From the data below, report how many lines contain the word "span", giving the number and nothing else.

GIVEN MATERIAL
***
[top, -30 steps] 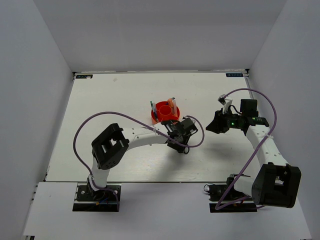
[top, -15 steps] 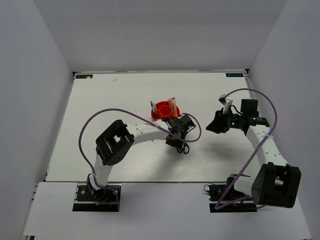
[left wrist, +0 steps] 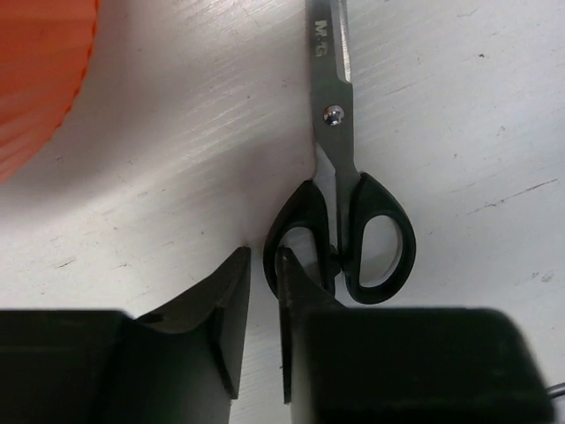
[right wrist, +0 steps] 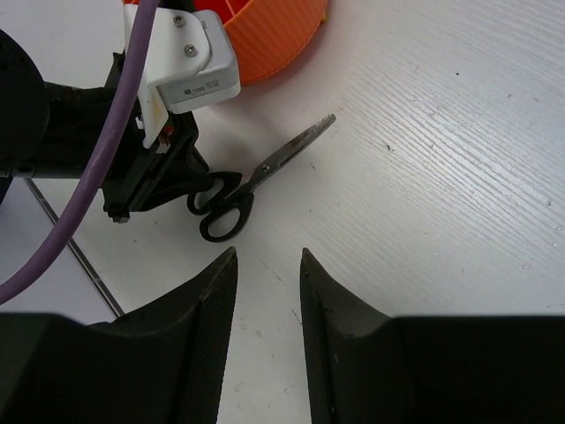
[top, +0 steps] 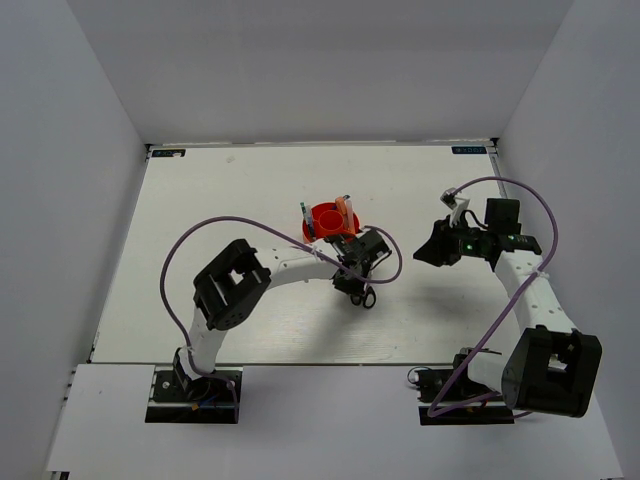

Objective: Sort the stationery into containers
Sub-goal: Pick up the scissors from the center of the board.

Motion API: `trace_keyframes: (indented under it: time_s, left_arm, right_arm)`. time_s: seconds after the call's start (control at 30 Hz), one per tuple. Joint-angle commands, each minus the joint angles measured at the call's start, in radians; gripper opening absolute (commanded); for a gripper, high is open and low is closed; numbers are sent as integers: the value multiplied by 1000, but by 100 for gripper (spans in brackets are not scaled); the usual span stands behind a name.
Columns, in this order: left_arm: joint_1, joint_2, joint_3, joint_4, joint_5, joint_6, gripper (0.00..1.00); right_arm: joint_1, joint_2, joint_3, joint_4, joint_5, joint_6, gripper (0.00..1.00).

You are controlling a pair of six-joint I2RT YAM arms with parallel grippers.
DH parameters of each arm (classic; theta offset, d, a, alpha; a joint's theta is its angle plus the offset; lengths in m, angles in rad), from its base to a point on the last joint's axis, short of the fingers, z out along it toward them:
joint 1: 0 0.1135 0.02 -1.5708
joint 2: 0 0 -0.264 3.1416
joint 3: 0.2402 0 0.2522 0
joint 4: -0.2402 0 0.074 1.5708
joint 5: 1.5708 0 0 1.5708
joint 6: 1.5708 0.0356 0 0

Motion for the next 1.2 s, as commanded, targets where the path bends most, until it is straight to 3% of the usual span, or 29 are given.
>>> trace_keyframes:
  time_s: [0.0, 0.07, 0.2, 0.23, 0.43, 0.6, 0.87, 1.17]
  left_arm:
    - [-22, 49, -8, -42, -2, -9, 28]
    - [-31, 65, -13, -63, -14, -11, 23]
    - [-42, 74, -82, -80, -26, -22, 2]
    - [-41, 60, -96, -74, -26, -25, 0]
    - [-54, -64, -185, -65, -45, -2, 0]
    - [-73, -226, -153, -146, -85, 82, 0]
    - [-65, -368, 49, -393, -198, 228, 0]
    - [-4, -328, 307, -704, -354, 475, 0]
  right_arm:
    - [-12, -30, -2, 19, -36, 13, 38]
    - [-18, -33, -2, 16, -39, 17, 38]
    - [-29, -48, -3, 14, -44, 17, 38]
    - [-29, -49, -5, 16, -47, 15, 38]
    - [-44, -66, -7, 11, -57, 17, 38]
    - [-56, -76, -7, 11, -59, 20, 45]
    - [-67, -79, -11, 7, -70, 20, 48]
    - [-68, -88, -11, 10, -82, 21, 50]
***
RESPONSE TO THE TASK
2